Each line below must be set down exactly as it stands.
● ● ●
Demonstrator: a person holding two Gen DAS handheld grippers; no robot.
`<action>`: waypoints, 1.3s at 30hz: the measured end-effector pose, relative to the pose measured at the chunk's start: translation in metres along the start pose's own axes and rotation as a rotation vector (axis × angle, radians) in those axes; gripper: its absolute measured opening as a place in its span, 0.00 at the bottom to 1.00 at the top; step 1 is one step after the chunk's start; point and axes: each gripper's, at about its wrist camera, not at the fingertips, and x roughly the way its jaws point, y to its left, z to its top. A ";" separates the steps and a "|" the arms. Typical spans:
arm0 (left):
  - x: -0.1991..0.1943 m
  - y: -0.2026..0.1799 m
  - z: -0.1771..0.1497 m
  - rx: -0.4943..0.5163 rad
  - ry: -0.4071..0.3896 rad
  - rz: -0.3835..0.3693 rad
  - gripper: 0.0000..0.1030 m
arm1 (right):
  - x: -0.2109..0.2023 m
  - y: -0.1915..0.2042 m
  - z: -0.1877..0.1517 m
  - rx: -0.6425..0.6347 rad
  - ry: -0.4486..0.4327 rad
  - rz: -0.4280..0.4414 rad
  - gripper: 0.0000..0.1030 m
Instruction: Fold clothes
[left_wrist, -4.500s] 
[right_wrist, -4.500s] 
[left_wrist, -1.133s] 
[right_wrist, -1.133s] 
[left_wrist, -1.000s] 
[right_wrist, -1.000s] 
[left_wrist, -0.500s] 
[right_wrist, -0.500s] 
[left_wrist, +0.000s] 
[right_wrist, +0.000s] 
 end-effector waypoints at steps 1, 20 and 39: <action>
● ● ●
### TASK ANSWER
Demonstrator: a person holding two Gen DAS handheld grippers; no robot.
`<action>`: waypoints, 1.3s at 30hz: the measured end-effector pose, relative to the pose measured at the chunk's start: translation in metres along the start pose's own axes and rotation as a rotation vector (axis × angle, radians) in those axes; gripper: its absolute measured opening as a place in its span, 0.00 at the bottom to 1.00 at the top; step 1 is one step after the chunk's start; point and axes: each gripper's, at about its wrist camera, not at the fingertips, and x roughly the way its jaws point, y to its left, z to its top. A ";" separates the steps and a "|" the arms. Typical spans:
arm0 (left):
  - x: -0.1991..0.1943 m
  - y: -0.2026..0.1799 m
  - z: -0.1771..0.1497 m
  - rx: -0.4943..0.5163 rad
  - ry: -0.4071..0.3896 rad
  - rz: -0.3835..0.3693 rad
  - gripper: 0.0000..0.1030 m
arm1 (right):
  - x: -0.2109..0.2023 m
  - y: -0.1915..0.2042 m
  - z: -0.1877..0.1517 m
  - rx: -0.6425..0.6347 rad
  - ry: -0.4486..0.4327 rad
  - rz: -0.4280..0.4414 rad
  - gripper: 0.0000..0.1030 m
Instruction: Fold clothes
[left_wrist, -4.500s] 
[right_wrist, -4.500s] 
[left_wrist, -1.133s] 
[right_wrist, -1.133s] 
[left_wrist, -1.000s] 
[right_wrist, -1.000s] 
[left_wrist, -0.500s] 
[right_wrist, -0.500s] 
[left_wrist, +0.000s] 
[right_wrist, +0.000s] 
 end-effector waypoints at steps 1, 20 and 39: <action>

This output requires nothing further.